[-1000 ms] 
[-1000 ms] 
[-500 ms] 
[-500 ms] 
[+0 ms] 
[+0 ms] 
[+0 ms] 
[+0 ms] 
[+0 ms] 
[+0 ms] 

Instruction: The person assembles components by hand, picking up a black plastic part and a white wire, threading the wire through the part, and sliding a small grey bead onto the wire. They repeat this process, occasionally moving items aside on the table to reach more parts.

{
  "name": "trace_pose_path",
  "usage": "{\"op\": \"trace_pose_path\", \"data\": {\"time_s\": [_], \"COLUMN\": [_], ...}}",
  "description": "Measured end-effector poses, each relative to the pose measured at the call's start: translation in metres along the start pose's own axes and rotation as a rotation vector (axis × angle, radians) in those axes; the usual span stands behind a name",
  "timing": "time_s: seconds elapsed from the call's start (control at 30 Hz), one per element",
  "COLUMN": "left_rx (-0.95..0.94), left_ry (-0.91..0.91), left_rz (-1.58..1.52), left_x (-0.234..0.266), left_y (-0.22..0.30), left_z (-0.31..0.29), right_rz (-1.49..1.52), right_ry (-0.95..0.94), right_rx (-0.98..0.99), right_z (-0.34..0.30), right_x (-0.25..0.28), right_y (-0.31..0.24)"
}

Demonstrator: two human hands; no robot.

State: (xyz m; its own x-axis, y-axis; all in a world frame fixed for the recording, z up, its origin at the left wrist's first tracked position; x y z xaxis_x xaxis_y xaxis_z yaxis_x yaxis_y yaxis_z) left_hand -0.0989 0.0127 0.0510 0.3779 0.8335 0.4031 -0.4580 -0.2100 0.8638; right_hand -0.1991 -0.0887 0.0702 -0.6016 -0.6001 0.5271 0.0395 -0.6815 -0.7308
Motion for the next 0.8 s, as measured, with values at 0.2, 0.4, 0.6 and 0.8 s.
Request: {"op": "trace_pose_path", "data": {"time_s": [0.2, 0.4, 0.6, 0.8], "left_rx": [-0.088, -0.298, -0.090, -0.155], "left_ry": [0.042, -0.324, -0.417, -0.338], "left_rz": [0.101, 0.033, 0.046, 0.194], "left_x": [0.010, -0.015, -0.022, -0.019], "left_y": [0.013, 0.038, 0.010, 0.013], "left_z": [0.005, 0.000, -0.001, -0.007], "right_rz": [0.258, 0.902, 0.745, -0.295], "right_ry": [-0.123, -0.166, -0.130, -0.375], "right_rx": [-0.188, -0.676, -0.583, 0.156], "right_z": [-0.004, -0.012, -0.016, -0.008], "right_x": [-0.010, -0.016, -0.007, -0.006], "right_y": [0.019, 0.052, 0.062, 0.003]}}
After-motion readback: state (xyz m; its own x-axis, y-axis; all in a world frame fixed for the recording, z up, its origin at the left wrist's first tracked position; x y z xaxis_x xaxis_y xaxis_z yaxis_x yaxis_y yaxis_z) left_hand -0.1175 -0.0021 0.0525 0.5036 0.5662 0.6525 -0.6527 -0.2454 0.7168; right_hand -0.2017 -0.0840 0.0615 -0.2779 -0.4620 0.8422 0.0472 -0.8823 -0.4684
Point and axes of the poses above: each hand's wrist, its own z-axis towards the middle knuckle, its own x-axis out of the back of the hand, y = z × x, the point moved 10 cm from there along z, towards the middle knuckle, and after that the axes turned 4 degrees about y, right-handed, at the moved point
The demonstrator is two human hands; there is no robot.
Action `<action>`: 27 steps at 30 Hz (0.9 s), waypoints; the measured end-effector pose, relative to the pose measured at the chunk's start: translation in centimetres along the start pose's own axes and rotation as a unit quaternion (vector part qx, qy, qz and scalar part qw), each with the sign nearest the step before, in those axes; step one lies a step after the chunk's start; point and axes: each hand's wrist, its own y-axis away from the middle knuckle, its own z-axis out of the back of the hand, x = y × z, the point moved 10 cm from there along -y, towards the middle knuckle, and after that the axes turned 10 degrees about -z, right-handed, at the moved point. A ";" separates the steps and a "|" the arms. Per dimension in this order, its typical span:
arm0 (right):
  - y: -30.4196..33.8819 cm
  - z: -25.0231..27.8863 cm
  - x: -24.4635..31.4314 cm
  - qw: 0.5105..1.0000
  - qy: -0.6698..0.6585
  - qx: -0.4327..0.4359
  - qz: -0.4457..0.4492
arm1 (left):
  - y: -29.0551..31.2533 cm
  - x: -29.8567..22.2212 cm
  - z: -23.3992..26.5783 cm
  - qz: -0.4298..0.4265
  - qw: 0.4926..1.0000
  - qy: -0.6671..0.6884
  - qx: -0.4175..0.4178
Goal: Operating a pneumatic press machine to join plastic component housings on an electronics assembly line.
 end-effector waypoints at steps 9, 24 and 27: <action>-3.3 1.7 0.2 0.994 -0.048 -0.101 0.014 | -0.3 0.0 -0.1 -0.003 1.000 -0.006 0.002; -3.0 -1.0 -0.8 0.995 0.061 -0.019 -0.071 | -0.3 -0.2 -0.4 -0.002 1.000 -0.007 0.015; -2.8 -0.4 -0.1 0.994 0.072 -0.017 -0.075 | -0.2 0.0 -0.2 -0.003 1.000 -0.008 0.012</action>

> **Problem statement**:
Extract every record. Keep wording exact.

> **Your response**:
[-1000 ms] 
[-1000 ms] 
[-500 ms] 
[-500 ms] 
[+0 ms] 
[+0 ms] 
[+0 ms] 
[+0 ms] 
[+0 ms] 
[+0 ms] 

Instruction: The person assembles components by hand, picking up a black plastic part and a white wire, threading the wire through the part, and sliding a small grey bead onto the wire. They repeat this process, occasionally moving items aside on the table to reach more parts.

{
  "name": "trace_pose_path",
  "usage": "{\"op\": \"trace_pose_path\", \"data\": {\"time_s\": [_], \"COLUMN\": [_], ...}}",
  "description": "Measured end-effector poses, each relative to the pose measured at the call's start: translation in metres along the start pose's own axes and rotation as a rotation vector (axis × angle, radians) in those axes; the usual span stands behind a name",
  "timing": "time_s: seconds elapsed from the call's start (control at 30 Hz), one per element",
  "COLUMN": "left_rx (-0.95..0.94), left_ry (-0.91..0.91), left_rz (-1.58..1.52), left_x (-0.234..0.266), left_y (-0.22..0.30), left_z (-0.31..0.29), right_rz (-1.49..1.52), right_ry (-0.95..0.94), right_rx (-0.98..0.99), right_z (-0.34..0.30), right_x (-0.25..0.28), right_y (-0.31..0.24)"
}

Demonstrator: two human hands; no robot.

State: (xyz m; its own x-axis, y-axis; all in a world frame fixed for the recording, z up, its origin at the left wrist's first tracked position; x y z xaxis_x xaxis_y xaxis_z yaxis_x yaxis_y yaxis_z) left_hand -0.0989 0.0127 0.0510 0.3779 0.8335 0.4031 -0.4580 -0.2100 0.8638; right_hand -0.1991 -0.0887 0.0702 -0.6016 -0.6001 0.5271 0.0395 -0.6815 -0.7308
Motion for the next 0.8 s, as measured, with values at 0.2, 0.4, 0.6 and 0.8 s.
Request: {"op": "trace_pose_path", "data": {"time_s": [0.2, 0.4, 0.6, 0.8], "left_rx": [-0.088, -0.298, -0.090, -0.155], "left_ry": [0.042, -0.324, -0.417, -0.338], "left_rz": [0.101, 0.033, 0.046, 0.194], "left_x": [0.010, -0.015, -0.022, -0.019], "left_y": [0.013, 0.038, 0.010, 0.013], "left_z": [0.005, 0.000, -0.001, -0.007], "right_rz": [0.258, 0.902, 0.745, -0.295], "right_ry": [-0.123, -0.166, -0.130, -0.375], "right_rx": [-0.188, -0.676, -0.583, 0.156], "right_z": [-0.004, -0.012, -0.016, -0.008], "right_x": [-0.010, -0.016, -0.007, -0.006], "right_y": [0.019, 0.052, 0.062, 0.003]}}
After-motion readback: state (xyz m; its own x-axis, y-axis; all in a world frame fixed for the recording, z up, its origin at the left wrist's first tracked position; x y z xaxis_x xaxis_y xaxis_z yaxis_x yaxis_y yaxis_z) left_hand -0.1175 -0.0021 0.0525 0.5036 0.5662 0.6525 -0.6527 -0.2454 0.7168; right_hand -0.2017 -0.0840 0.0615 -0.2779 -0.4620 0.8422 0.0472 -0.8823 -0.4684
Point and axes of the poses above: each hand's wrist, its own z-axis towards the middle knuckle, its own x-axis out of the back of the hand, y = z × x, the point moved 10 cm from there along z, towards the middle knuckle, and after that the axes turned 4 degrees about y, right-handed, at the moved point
The demonstrator is two human hands; there is no robot.
Action `<action>`: 27 steps at 30 Hz (0.9 s), waypoints; the measured end-effector pose, relative to the pose measured at the chunk's start: translation in centimetres along the start pose's own axes and rotation as a unit quaternion (vector part qx, qy, qz and scalar part qw), each with the sign nearest the step before, in those axes; step one lies a step after the chunk's start; point and axes: each hand's wrist, its own y-axis away from the middle knuckle, its own z-axis out of the back of the hand, x = y × z, the point moved 10 cm from there along -y, towards the middle knuckle, and after that the axes turned 10 degrees about -z, right-handed, at the moved point. A ";" separates the steps and a "|" the arms. Per dimension in this order, its typical span:
arm0 (right):
  - y: -30.4196..33.8819 cm
  - z: -25.0231..27.8863 cm
  - x: -24.4635..31.4314 cm
  - qw: 0.5105..1.0000
  - qy: -0.6698..0.6585
  - qx: -0.4327..0.4359
  - qz: -0.4457..0.4492
arm1 (left):
  - y: -29.0551..31.2533 cm
  - x: -29.8567..22.2212 cm
  - z: -23.3992..26.5783 cm
  - qz: -0.4298..0.4265
  - qw: 0.4926..1.0000
  - qy: -0.6671..0.6884
  - qx: -0.4175..0.4178
Goal: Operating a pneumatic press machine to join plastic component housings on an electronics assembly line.
 end-effector waypoints at steps 9, 24 and 27: <action>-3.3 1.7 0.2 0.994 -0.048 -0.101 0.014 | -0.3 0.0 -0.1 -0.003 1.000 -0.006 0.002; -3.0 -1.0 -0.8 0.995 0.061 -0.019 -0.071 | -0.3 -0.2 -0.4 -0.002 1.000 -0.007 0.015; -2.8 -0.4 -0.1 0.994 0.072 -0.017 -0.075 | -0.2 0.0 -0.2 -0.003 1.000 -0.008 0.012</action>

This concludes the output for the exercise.